Bamise: Why some BRT buses don’t have CCTV
Governor Babajide Sanwo-Olu of Lagos on Tuesday reacted to public concern over the lack of a Closed Circuit Television (CCTV) camera on the Bus Rapid Transit (BRT) on board Bamise Ayanwola, before she was murdered.
Ms. Ayanwola, 22, has faded away returning to Ota from Ajah on February 26, when she boarded a BRT bus number 240257 bound for Oshodi at around 7 p.m. at the Chevron bus stop. His body was discovered a few days later.
Shortly after the news of her disappearance and death came to the fore, many social media users raised concerns about safety measures for commuters frequenting the BRT.
Speaking to the press at the Mobolaji Johnson Arena in Onikan to commemorate International Women’s Day, the governor said buses bought overseas about two and a half years ago have built-in cameras and trackers to their operations.
“However, the additional cameras that we purchased locally last year are the ones that we didn’t install CCTV cameras on, because you have to do a lot of setup before you can install CCTV cameras on them, so we’re talking with manufacturers,” Mr. Sanwo said. -Olu said.
“I don’t need to mention the names, but they were sourced locally. It’s unfortunate that this particular incident happened.
The governor warned members of the public not to board the BRT after bus services shut down in the evening.
While on the BRT, Ms Ayanwola had sent a short video to her friend about how dark the BRT was.
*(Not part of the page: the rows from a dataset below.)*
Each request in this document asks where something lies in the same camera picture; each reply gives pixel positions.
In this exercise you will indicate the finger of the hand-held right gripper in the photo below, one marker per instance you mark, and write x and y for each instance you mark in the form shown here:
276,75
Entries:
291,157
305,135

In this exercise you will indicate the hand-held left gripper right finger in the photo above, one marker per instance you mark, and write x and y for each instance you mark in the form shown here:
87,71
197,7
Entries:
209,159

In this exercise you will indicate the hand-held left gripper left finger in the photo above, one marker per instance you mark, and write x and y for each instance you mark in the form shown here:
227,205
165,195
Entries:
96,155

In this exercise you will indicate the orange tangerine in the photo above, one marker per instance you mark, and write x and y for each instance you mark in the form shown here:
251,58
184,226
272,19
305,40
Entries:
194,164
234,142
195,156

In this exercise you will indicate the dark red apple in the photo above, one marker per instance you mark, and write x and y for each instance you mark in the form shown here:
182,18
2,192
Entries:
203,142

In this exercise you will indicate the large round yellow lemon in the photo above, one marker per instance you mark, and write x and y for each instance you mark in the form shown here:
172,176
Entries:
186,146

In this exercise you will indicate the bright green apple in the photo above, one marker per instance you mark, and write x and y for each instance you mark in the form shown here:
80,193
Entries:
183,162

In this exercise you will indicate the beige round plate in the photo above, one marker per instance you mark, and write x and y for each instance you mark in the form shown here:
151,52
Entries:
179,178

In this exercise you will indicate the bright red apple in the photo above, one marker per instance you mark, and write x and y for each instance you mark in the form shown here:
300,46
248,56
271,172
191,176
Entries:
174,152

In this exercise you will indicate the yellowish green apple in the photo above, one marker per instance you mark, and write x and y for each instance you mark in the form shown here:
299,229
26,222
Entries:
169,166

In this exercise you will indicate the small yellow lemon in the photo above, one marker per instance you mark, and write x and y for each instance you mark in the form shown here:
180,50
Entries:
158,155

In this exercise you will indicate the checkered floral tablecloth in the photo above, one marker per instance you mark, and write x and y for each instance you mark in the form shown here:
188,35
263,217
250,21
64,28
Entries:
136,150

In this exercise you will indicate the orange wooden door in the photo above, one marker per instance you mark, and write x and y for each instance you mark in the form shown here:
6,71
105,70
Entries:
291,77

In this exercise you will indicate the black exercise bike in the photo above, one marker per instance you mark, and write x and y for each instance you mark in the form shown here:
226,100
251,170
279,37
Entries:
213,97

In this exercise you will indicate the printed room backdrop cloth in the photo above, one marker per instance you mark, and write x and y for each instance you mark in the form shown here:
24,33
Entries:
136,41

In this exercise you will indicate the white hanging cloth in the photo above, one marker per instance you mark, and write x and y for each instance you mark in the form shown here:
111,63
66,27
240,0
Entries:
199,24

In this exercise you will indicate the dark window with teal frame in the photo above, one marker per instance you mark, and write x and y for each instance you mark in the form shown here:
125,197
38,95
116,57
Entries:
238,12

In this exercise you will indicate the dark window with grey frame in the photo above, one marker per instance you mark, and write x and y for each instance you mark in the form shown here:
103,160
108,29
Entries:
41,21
He said buses that closed for the day would indicate so by turning off their interior lights.
“The moment this driver closes and turns off the light, he’s supposed to go back to his yard, let me repeat myself, he’s supposed to go back to his yard empty,” he said.
READ ALSO: Bamise Ayanwole: Commuters stranded as Lagos government suspends BRT operations
“Any bus that is still in service will certainly not have its light turned off and so this is something citizens should be aware of.
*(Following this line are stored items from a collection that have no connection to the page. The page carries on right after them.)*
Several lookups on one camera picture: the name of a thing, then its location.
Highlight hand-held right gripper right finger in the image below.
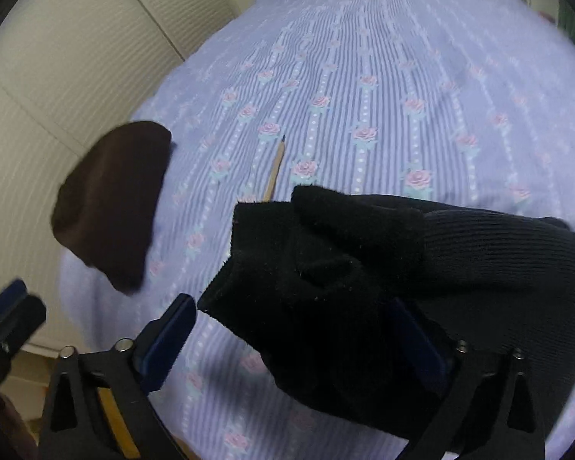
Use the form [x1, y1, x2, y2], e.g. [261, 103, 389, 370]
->
[392, 297, 548, 460]

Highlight folded brown garment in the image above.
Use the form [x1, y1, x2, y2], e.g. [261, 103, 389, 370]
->
[51, 121, 174, 297]

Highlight purple floral bed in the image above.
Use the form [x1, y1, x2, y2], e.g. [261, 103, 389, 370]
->
[60, 0, 575, 460]

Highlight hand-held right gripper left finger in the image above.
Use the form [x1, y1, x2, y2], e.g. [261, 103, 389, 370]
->
[37, 292, 198, 460]

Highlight black pants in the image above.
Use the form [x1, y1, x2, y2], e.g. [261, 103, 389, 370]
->
[197, 134, 575, 456]

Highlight person's left forearm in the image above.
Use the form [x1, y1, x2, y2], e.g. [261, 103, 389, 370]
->
[0, 374, 38, 460]

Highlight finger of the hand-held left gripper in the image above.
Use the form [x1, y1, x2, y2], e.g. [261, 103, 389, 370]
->
[0, 294, 47, 356]
[0, 278, 28, 327]
“That once the light on a bus is completely off, once the radar doesn’t show where it’s going, people should refrain from entering it because the driver would have been beside himself, controllers would have been beside himself, he is only the driver who takes the bus to get to the terminal.
Mr Sanwo-Olu described those who accuse his government of being “low-spirited and without a conscience”.
“I have seen several stories and editorial staff on this subject. Some people are extremely sensational, posting and saying that the Lagos State government wants to cover up something; even my person wants to cover something,” he said.
“I think people trivialize life and make them see everything as if they want to score a cheap point. I think this message should be for people like that – they are weak-minded and have no conscience.
However, the governor expressed confidence in the competence of the Nigerian police to bring the case to a conclusion.